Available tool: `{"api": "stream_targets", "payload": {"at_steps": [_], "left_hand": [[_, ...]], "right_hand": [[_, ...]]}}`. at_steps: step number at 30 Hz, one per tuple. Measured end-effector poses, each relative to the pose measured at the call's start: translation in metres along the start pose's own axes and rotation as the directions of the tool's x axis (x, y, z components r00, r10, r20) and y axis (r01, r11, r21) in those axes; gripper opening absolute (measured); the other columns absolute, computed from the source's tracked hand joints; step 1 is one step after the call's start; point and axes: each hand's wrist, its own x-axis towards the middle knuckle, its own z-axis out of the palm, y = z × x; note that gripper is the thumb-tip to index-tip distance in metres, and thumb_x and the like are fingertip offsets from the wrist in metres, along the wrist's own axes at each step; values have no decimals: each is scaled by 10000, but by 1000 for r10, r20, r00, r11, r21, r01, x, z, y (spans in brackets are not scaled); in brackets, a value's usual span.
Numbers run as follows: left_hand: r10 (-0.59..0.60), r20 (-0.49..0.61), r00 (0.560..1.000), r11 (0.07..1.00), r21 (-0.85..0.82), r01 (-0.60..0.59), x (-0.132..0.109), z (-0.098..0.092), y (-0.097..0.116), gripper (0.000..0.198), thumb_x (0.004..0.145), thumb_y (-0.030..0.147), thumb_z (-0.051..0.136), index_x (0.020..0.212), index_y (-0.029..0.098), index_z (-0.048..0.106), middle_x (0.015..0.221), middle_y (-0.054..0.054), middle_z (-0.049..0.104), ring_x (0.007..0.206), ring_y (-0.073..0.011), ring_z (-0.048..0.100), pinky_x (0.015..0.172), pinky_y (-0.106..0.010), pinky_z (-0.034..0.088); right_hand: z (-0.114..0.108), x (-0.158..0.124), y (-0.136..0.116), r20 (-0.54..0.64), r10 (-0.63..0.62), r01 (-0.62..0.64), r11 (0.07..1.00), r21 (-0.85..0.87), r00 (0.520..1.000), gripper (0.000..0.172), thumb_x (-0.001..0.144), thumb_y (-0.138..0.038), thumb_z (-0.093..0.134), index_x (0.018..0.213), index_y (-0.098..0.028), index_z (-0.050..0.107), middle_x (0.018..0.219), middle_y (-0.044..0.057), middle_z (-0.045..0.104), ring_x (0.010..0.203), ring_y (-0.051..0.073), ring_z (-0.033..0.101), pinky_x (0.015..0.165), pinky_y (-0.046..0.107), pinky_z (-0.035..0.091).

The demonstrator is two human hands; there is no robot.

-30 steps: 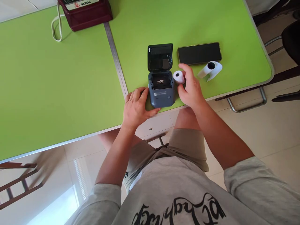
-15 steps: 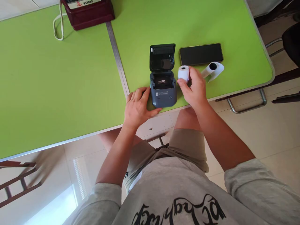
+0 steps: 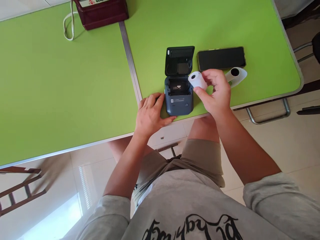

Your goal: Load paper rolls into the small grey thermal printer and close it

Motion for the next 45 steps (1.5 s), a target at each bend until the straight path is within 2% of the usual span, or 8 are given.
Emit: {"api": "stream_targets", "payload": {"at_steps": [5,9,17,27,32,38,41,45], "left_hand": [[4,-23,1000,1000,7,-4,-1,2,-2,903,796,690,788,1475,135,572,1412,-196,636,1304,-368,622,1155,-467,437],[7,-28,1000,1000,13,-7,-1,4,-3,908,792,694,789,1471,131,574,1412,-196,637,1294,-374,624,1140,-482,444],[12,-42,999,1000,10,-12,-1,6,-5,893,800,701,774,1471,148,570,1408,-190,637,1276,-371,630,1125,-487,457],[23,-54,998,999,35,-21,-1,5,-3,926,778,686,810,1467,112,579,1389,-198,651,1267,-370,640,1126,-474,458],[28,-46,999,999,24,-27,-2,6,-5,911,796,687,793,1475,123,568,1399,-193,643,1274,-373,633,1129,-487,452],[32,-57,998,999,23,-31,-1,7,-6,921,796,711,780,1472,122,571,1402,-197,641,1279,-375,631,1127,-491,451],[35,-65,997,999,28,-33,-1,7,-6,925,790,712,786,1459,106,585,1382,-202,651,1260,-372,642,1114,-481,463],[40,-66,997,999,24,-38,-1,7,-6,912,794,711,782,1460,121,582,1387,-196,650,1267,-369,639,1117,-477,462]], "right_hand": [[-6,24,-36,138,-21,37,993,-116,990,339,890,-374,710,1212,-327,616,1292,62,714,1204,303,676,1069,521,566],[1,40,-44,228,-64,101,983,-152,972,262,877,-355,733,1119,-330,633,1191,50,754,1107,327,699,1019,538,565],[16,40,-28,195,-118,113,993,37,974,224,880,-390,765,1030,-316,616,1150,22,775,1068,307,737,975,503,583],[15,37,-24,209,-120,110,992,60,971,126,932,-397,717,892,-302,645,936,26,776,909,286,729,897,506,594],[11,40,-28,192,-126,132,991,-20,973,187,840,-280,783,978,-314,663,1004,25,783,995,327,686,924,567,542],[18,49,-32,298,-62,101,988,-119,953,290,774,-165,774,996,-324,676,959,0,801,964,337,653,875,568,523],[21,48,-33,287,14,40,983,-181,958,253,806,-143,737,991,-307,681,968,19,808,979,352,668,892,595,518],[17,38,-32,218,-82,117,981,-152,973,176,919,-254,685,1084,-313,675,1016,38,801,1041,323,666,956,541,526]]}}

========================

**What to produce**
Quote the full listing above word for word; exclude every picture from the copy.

**Result for this exercise**
Available tool: `{"api": "stream_targets", "payload": {"at_steps": [_], "left_hand": [[_, ...]], "right_hand": [[_, ...]]}}`. at_steps: step number at 30 Hz, one per tuple. Measured end-effector poses, each relative to the pose measured at the call's start: translation in metres along the start pose's own axes and rotation as the directions of the tool's x axis (x, y, z components r00, r10, r20) and y axis (r01, r11, r21) in those axes; gripper opening absolute (measured); the other columns absolute, computed from the source's tracked hand joints; step 1 is one step after the call's start; point and axes: each hand's wrist, its own x-axis towards the middle knuckle, its own z-axis out of the palm, y = z × x; note that gripper is the thumb-tip to index-tip distance in metres, and thumb_x and the like are fingertip offsets from the wrist in metres, along the wrist's own axes at each step; values have no decimals: each is scaled by 10000, but by 1000 for r10, r20, r00, r11, r21, r01, x, z, y (spans in brackets are not scaled); in brackets, a value's usual span.
Numbers run as follows: left_hand: r10 (-0.59..0.60), r20 (-0.49..0.61), r00 (0.560..1.000), r11 (0.07..1.00), r21 (-0.85..0.82), r01 (-0.60..0.59), x (-0.132..0.109), z (-0.098..0.092), y (-0.097..0.116), gripper (0.000..0.198), thumb_x (0.004..0.145), thumb_y (-0.030..0.147), thumb_z (-0.051..0.136), index_x (0.020..0.212), index_y (-0.029..0.098), index_z (-0.048..0.106), middle_x (0.015..0.221), middle_y (-0.054..0.054), middle_z (-0.049..0.104), ring_x (0.007..0.206), ring_y (-0.073..0.011), ring_z (-0.048..0.100), pinky_x (0.015..0.172), pinky_y (-0.106..0.010), pinky_z (-0.034..0.088); right_hand: z (-0.114..0.108), x (-0.158..0.124), y (-0.136..0.116), r20 (-0.54..0.64), r10 (-0.63..0.62), r01 (-0.62..0.64), r11 (0.07..1.00), r21 (-0.85..0.87), r00 (0.520..1.000), gripper (0.000..0.172), thumb_x (-0.001..0.144), thumb_y (-0.138..0.038), thumb_z (-0.093..0.134), index_x (0.018..0.213), index_y (-0.098..0.028), index_z (-0.050..0.107), middle_x (0.018..0.219), middle_y (-0.044..0.057), middle_z (-0.045..0.104), ring_x (0.010..0.203), ring_y (-0.051..0.073), ring_z (-0.033..0.101), pinky_x (0.015..0.165), pinky_y (-0.046..0.107), pinky_z (-0.035..0.091).

The demonstrator is two human hands; there is no robot.

-30 steps: 
-15 steps: 
+0 steps: 

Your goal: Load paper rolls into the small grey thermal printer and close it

Motion for the next 45 steps (1.5 s), a target at each bend until the straight path is within 2% of the usual span, or 8 are given.
Emit: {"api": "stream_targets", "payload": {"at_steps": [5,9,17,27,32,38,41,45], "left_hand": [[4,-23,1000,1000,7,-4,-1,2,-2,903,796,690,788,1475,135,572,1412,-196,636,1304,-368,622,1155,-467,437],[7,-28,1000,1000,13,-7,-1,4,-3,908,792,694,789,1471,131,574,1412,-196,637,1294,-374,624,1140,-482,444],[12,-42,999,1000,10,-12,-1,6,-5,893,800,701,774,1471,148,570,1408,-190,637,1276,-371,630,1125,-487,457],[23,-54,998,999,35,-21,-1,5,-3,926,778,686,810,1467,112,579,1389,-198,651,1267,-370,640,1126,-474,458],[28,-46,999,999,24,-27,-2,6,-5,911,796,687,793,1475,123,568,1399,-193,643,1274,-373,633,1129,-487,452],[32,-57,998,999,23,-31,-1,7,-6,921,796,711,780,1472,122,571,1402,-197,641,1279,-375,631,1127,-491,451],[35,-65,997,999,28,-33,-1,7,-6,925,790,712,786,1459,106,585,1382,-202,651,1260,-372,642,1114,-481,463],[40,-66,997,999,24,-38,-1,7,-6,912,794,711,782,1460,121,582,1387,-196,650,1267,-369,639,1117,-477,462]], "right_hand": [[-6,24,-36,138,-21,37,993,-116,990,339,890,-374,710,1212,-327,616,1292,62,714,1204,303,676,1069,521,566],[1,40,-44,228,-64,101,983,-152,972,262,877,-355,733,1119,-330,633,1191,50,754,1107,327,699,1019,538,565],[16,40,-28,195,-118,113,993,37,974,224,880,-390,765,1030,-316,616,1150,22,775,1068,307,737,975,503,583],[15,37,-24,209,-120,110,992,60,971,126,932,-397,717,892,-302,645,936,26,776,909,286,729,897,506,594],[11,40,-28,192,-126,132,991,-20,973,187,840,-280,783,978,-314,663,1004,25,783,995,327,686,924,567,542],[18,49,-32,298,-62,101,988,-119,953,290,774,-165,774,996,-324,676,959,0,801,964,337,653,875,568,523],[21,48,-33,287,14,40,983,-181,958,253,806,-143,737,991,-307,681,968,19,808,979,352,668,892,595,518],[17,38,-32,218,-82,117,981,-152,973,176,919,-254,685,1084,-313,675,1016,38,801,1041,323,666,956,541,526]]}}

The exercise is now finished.